К сожалению, сыновья Пьера Лейриса не помнят, чтобы встречали ее у них в доме, они даже не слышали, чтобы ее имя произносилось в ином контексте – только в связи с портретами работы Пикассо.
К счастью, переводчик опубликовал свои мемуары [177]
, фрагменты идей и воспоминания, которыми, правда, перестал заниматься при приближении смерти. Сегодня уже никто не читал Пьера Лейриса… Даже продавец, похоже, удивился, что его воспоминания кому-то интересны. Но там, на странице 25, я нашла официальное доказательство: «Живя на улице Савой, я перехожу улицу Кристин…» Значит, они были соседями, оба жили на столь маленькой улице, что ее правильнее было бы назвать переулком. Выходит, это он, точно он!«Хорошо, и что с того?» – снова вздыхает T.Д. Я вижу в этом признак того, что Дора была открыта к общению. Ошибочно было считать, что через шесть лет после того, как Пикассо ее оставил, она замкнулась в своем мирке. Из любви или нежности она сохранила в адресной книге номера Элюара, Кокто и Вилато, племянника Пикассо. Но видела их очень редко или не видела больше вообще. В 1951 году вселенная Доры состояла из нескольких галактик, а имена в записной книжке – это планеты. Она постепенно удалялась от ближайших спутников Солнца-Пикассо. Ее притягивали несколько созвездий, как и свобода перехода от одного к другому: дю Буше, Сидери, Бальтус. Эти созвездия порой совмещались или противостояли друг другу.

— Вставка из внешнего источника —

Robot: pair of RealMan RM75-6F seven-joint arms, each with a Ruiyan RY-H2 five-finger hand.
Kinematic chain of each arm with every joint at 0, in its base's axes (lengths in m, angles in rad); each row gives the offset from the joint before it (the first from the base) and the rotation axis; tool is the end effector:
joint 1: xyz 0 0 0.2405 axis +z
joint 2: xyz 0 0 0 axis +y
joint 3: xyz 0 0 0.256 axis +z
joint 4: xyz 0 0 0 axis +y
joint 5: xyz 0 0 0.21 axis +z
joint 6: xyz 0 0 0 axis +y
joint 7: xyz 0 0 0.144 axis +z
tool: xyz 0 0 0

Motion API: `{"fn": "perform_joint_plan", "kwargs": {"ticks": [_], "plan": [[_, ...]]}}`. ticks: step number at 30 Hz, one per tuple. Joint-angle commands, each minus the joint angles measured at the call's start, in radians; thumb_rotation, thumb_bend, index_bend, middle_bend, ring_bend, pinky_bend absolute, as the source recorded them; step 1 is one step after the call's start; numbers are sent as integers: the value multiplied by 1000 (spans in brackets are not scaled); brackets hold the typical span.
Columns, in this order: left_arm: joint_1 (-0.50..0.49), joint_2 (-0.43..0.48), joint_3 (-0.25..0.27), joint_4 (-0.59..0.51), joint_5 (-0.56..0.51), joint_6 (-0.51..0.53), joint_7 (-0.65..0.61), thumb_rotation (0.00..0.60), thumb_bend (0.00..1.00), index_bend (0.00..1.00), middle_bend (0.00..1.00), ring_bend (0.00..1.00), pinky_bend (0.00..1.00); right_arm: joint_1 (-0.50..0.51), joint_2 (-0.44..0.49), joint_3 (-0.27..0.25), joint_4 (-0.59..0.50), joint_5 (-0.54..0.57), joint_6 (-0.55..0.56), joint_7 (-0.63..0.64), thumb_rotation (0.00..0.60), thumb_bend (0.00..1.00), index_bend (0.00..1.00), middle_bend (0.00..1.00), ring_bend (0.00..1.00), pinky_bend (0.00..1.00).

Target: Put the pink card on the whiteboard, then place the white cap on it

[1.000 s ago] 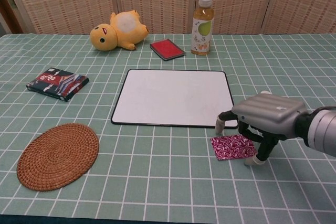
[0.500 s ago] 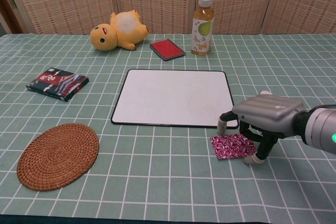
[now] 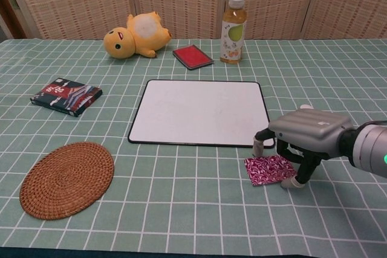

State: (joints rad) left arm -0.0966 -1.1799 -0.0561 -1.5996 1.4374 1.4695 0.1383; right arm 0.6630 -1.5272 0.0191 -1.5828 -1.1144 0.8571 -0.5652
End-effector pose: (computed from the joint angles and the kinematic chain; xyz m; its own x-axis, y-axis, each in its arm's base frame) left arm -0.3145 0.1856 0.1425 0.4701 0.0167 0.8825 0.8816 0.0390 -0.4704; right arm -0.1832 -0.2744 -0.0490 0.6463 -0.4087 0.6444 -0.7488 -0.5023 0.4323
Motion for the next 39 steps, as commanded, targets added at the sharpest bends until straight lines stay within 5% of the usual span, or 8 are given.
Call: {"fn": "perform_joint_plan", "kwargs": {"ticks": [1,11,18,31,39], "plan": [[0,0,0,0,1,0,0,600,220,241,169,170,46,1,2,-1,-3,0,4,4,600,218,406,847,992,1000],[4,4,1,-4,3,7,1,600,220,241,169,170,46,1,46,6,-60,-29,35,38,600,221,418,848,992,1000],[9,11,3,-15,10,18,6,600,220,241,169,170,46,49,85,74,-91,11,7,70,600,221,418,846,992,1000],[26,29,5,-40,19,48,19,600,220,241,169,170,46,220,-52,168,129,203,-78,1,600,221,416,834,993,1000],[28,32,5,-47,20,48,26,600,220,233,170,170,46,300,-120,180,239,294,-114,-26,600,212,266,826,994,1000]]}}
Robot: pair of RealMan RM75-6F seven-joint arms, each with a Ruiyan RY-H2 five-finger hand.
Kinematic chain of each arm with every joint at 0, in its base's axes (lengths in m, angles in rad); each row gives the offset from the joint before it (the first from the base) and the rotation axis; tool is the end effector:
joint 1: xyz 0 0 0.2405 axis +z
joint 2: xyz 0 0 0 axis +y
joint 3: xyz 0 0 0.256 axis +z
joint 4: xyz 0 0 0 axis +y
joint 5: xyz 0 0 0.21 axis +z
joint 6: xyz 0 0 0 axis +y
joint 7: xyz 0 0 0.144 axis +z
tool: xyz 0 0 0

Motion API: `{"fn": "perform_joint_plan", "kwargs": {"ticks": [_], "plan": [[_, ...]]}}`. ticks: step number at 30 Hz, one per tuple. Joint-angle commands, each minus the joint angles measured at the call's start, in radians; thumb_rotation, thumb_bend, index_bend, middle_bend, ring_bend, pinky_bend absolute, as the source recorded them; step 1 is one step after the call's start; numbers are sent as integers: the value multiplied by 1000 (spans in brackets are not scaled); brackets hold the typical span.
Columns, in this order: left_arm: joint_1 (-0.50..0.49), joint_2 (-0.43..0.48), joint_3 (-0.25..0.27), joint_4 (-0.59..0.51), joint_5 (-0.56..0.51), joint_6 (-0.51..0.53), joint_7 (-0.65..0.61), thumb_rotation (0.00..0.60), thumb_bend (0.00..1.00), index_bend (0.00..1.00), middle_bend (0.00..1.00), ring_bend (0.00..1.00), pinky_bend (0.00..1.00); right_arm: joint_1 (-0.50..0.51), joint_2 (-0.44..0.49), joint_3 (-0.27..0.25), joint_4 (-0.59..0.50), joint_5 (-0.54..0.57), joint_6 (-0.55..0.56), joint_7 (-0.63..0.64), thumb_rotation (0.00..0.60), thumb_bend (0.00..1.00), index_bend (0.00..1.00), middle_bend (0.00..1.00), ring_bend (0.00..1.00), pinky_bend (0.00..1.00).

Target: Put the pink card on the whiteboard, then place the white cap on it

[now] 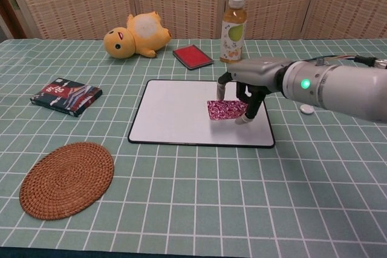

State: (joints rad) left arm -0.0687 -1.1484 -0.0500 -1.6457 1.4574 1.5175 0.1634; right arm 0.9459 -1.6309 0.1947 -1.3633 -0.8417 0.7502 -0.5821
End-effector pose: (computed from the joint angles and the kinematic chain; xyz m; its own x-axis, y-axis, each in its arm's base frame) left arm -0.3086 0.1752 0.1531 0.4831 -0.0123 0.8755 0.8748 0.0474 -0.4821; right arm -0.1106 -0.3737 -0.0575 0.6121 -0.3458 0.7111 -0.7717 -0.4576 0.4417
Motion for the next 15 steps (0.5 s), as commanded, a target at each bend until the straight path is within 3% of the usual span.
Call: {"fn": "perform_joint_plan", "kwargs": {"ticks": [1,11,15], "plan": [[0,0,-1,-2,-1,0,1,600,220,233,169,170,46,20,-18,3,23,27,-4,-10,600,211,249,825,994,1000],[-2,0,-2,2,-3,-7,1,600,220,230,169,170,46,-22,74,-24,16,44,43,31,600,203,211,823,994,1000],[-4,-3,-3,4,0,-9,2,600,220,230,169,170,46,-42,114,-40,45,53,47,44,600,202,266,824,994,1000]]}}
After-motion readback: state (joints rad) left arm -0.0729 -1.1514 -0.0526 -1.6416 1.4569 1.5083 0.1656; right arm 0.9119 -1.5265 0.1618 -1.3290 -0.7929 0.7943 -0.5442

Мари Лор де Ноай любила спрашивать друзей: «В каком возрасте вы стали самими собой?» Мне хочется верить, что на этот вопрос Дора бы ответила: «В 1951 году!» Это придало бы смысл моей записной книжке. Ей было сорок четыре года. Ей удалось прожить шесть лет без Пикассо. Она вышла из депрессии. Бог, Лакан и живопись – эти три столпа позволяли ей удерживать равновесие, конечно, хрупкое, и все же она говорила: «Да, я знаю, что, как бы то ни было, моя судьба прекрасна.
А прежде я утверждала, что она жестока».
Через несколько месяцев она прекратила сеансы психоанализа и еще больше изолировалась от окружающих. Из трех столпов осталось только два. Ее состояние стало менее стабильным… В 1973 году, после смерти Пикассо, она сожгла еще несколько мостов, которые связывали ее с внешним миром. Осталась наедине с Богом и своими призраками, ей больше никто не был нужен. Она заперлась, рисовала, ослепленная природой, которая связывала ее с Богом… Легко вообразить, как, лишенная опоры, она себя теряла, а порой и бредила.
Дора определенно не была феминисткой. В адресную книжку она записала «герцог Люин», хотя близкие отношения ее по большей части связывали с герцогиней.
Они познакомились после войны, в доме Анкорен или других аристократов из шестнадцатого округа. Это был период «светского телефонного справочника». Она достала свои меха и вечерние платья. Бывшая гошистка так естественно вернулась в богатую, снобистскую и консервативную среду, в какой росла в Аргентине. Но ее отношения с мадам де Люинес вышли далеко за рамки светских: обе они провели детство в Буэнос-Айресе. Это было как удар молнии.
История герцогини немного похожа на историю Золушки из пампас. Она родилась в семье бедных фермеров. Когда мать умерла, ей впервые посчастливилось: девочку усыновила богатая пара аргентинских заводчиков. А в Париже она познакомилась со своим прекрасным принцем: Филиппом Анн Луи Мари Дьедонне Д’Альбером де Люином, 11-м герцогом де Люином и де Шеврезом.
Помимо удовольствия поддерживать разговор по-испански, было еще одно общее: Хуана Мария и Дора Маар жили в одних и тех же кварталах, пересекли Атлантику на том же лайнере. Обеих женщин отличал религиозный пыл, который усиливался обоюдным интересом к авторам мистических трудов.